Jul et Achdé, auteurs du nouveau "Lucky Luke" : "Oubliez l'Ouest américain, bienvenue à Paris !"
Ces derniers temps, Jul et Achdé se déplacent côte à côte dans leur marathon promotionnel pour "Un Cowboy à Paris" (éditions Dargaud). Quand nous les retrouvons pour l'interview, ils débordent d’enthousiasme et le scénariste a les bras bien chargés. Il a avec lui un livre de photographies : ce sont les archives iconographiques qui ont inspiré le scénario, puis guidé le dessin, du début à la fin de la réalisation de l’album. Un travail de documentation approfondi que nous détaillent les auteurs.
Jul, d'où vous est venue l'idée de camper votre "Lucky Luke" à Paris ?
Jul : Ce que j’aime dans les scénarios de Goscinny, c’est qu’ils sont basés sur des faits historiques avérés. Comme lui, j’ai fait beaucoup de recherches : je suis alors tombé sur une photo de la statue de la Liberté, avec cette main qui se balade jusqu’aux Etats-Unis. Par la suite, j’ai découvert qu’Auguste Bartholdi, son sculpteur, avait fait une tournée promotionnelle à travers l’Ouest pour trouver de l’argent et financer le socle du monument. Quelle histoire extraordinaire ! C’est elle qui m’a inspiré le scénario. La statue de la Liberté, c’est une icône. J’ai imaginé que Lucky Luke devenait son garde du corps.
La réalité historique que l’album dépeint fait-elle écho au monde d’aujourd’hui ?
Jul : Ce qui est drôle dans cet album, c’est qu’il parle de réalités historiques qui ont façonné nos modes de vie actuels. A l’époque, c’était par exemple le début du marketing de masse. La statue a été vendue avec plusieurs petites répliques en plâtre, des cartes postales… Elle avait été montée dans les ateliers Gaget, dans le 8e arrondissement de Paris. Ce sont eux qui ont inventé ce type de marketing.
Comment le dessinateur de longue date de "Lucky Luke" a-t-il reçu le scénario ?
Achdé : J’ai été très surpris par le sujet. Je trouvais l’idée épatante, mais complexe. Alors que je préfère dessiner de vastes plaines et des déserts avec des cactus, devoir croquer les rues du Boulevard Haussmann ou de la Gare Saint-Lazare, c’était une autre paire de manche.
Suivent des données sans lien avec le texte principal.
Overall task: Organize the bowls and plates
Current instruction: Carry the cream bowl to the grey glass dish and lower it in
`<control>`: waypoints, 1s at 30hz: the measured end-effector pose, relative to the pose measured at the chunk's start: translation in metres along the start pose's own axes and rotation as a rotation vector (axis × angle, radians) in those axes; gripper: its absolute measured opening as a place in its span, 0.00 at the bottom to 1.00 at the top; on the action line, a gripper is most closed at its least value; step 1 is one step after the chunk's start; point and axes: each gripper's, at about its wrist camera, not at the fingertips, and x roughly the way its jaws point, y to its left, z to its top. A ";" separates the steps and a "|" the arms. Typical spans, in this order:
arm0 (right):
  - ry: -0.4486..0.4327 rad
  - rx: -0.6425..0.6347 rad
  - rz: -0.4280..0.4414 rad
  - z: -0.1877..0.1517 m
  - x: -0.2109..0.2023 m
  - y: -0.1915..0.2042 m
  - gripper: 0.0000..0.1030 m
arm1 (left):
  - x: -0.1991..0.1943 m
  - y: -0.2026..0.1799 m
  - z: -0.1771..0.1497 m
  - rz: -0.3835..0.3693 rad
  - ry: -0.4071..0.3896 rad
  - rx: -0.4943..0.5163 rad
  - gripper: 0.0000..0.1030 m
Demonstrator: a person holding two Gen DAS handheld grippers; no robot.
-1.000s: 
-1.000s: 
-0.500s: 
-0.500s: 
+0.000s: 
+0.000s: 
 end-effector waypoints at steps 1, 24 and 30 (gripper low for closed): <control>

Alors, comment vous y êtes-vous pris ?
Achdé : Je suis allé chercher de la documentation. Même si nous faisons du pastiche, de la caricature, nous nous basons sur un fond d’archives riche. Au niveau de l’image, j’essaye toujours de rendre compte d’une réalité historique.
De quel genre d’archives s’agit-il ?
Achdé : Pour "Un cowboy à Paris", le grand miracle est que la photographie naissante, au XIXème siècle, s’est emparée de Paris dès le départ. Les premières photographies capturaient des choses qui ne bougeaient pas, car le temps de pose était long. On a donc de nombreuses photographies de Paris et de ses rues. Elles ont constitué un fond très riche pour le décor.
Et les personnalités historiques qu'on croise ?
Achdé : A l’époque, toutes les personnes un peu fortunées ou la petite bourgeoisie se faisaient tirer le portrait. On appelait ça des "cartes de visite". Sous Napoléon III (le Second Empire), on s’échangeait donc ces fameuses cartes de visite avec photo. C’est de cette manière qu’on a retrouvé les portraits photographiques de toutes les grandes personnalités que Lucky Luke croise à Paris : Victor Hugo, Gustave Eiffel ou encore Auguste Bartholdi.
Pour dessiner la statue de la Liberté, avez-vous aussi trouvé des modèles ?
Achdé : La statue de la Liberté a la particularité d’être le premier projet dit "industriel" photographié de A à Z : du début à la fin de sa construction, on a toutes les étapes en images. C’est la première fois que la photographie n’est pas seulement artistique, mais aussi documentaire. Grâce à ces archives, on a pu directement incruster des photogravures d’époque dans l’album.